Enfin, nous découvrons un dernier espace, vide lui aussi. Si certains corps de métier ont fait de l’urgence du soir de spectacle leur expertise, il est au théâtre aussi des métiers qui s’exercent dans un temps plus long : c’est le cas des costumières. L’atelier de création des costumes de l’Opéra est composé de quatorze personnes qui vivent et travaillent au rythme des productions de Graslin. Les metteurs en scène, exigeants, souvent empêcheurs de tourner en rond, déterminent le travail de fourmi qui devra être accompli ici. Mais si la saison est plus faible, l’atelier tourne aussi grâce à des projets extérieurs, pour d’autres salles ou pour des expositions.

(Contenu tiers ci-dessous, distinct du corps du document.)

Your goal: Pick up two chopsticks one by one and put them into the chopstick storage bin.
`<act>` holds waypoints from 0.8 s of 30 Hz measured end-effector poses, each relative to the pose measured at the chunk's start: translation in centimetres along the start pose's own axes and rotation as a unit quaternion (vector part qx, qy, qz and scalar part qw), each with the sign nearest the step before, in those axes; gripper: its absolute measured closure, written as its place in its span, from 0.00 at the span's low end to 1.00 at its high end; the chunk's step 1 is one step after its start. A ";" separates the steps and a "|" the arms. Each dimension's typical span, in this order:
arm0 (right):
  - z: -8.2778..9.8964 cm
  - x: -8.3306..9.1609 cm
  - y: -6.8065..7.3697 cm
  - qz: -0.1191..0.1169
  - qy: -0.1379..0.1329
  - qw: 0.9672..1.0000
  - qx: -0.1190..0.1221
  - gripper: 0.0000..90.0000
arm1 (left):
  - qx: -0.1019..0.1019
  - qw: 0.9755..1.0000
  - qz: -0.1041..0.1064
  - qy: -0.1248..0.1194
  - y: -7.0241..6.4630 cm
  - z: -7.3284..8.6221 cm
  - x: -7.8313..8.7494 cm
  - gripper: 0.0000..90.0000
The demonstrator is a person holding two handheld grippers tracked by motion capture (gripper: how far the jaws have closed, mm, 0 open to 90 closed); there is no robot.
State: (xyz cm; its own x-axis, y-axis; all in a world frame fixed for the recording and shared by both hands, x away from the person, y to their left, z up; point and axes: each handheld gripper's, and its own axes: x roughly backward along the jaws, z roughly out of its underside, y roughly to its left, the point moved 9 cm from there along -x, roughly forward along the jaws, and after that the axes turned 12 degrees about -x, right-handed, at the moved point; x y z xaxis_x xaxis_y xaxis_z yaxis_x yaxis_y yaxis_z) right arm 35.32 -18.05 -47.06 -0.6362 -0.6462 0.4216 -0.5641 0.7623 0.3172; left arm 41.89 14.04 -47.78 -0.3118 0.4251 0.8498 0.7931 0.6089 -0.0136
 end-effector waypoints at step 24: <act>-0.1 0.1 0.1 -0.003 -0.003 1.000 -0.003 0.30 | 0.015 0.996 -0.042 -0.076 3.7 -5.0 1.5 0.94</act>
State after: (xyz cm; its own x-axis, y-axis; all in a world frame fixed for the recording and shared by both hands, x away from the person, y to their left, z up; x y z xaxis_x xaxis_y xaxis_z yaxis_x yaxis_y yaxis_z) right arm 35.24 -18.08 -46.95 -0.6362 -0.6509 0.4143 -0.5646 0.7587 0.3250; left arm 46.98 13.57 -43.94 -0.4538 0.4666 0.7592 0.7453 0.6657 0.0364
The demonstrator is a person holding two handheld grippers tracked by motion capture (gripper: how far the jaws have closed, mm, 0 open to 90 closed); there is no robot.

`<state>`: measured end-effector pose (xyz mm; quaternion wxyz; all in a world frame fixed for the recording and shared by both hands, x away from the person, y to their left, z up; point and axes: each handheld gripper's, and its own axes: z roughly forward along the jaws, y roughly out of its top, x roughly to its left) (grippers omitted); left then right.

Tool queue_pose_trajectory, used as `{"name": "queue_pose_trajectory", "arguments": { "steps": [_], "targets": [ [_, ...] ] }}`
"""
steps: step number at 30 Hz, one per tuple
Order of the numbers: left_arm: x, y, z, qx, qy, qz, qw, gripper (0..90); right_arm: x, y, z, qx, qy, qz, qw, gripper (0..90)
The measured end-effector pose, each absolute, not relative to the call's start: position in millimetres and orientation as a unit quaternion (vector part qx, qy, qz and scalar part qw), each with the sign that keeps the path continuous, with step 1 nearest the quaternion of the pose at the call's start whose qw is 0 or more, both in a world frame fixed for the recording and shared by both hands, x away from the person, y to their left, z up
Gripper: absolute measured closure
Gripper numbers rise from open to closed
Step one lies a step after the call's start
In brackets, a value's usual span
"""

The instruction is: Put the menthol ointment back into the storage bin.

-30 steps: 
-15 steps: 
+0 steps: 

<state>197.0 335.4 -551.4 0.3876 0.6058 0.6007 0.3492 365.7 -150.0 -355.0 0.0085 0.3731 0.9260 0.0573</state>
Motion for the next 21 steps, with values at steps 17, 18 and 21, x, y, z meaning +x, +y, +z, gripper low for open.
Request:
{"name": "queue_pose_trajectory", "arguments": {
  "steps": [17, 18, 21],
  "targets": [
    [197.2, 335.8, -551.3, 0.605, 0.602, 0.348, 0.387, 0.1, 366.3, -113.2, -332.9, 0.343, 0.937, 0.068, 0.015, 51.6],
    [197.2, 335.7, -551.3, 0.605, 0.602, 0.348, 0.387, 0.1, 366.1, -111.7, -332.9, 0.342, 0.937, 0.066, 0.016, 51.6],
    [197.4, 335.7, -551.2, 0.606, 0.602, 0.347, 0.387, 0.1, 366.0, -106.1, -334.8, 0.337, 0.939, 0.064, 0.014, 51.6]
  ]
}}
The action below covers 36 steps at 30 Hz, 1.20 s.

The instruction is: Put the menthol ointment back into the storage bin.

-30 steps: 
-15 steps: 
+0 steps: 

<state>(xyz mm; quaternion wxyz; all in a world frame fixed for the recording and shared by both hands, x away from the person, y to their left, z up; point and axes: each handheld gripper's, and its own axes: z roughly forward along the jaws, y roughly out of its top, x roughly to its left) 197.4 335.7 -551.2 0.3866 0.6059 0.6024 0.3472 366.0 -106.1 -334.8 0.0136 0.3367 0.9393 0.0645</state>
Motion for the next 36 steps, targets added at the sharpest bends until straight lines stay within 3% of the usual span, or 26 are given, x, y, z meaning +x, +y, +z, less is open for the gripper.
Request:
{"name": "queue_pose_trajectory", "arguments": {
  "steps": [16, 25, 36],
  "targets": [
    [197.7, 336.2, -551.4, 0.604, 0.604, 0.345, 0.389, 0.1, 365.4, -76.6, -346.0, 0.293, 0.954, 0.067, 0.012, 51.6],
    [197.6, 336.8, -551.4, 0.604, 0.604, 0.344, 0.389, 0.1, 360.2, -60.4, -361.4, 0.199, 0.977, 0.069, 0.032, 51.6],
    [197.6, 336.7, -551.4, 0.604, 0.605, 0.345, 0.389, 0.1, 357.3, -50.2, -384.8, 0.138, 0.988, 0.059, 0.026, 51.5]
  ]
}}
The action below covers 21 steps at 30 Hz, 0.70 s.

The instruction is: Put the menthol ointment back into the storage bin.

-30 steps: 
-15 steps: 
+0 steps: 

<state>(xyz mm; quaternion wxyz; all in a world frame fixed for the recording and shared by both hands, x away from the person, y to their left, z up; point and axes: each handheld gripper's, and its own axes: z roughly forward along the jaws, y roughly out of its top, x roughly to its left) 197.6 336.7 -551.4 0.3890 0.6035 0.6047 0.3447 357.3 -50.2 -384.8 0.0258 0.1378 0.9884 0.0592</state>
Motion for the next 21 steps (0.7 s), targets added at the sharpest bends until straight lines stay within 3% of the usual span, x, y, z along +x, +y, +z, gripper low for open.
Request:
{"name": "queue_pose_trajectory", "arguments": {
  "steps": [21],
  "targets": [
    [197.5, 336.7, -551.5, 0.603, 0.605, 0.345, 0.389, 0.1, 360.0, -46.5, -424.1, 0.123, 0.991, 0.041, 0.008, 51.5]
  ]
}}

Labyrinthe enchanté encombré en tous recoins de tissus et costumes, cet endroit est fascinant, tant il regorge de cachettes
Labyrinthe enchanté, encombré en tous recoins de tissus et costumes, cet endroit est fascinant, tant il regorge de cachettes. Nous déambulons de pièce en pièce, grimpons sur les mezzanines et découvrons avec des yeux d’enfants des placards qui débordent de costumes, chaussures, tissus et gallons. Les tables de découpe, les portants et les bustes portent les empreintes de ces mains expertes que l’on imagine s’affairer au milieu des volants et des tulles. « Récemment, elles ont fait un stage pour apprendre à faire des corsets. C’est important, car ce savoir-faire se perd complètement. »
À l’Opéra de Nantes, les machinistes, accessoiristes, électriciens, couturières, habilleuses et tant d’autres font « partie du décor », contribuent à lui donner vie le temps de représentations éphémères. Ils s’activent jour et nuit pour nous donner l’illusion que le spectacle est en dehors du temps et du monde réel. Mais eux sont bien réels et leurs savoir-faire irremplaçables ne sauraient être oblitérés par le temps, pour peu que la culture, enjeu crucial dans notre société consumériste, continue à être affirmée comme une priorité.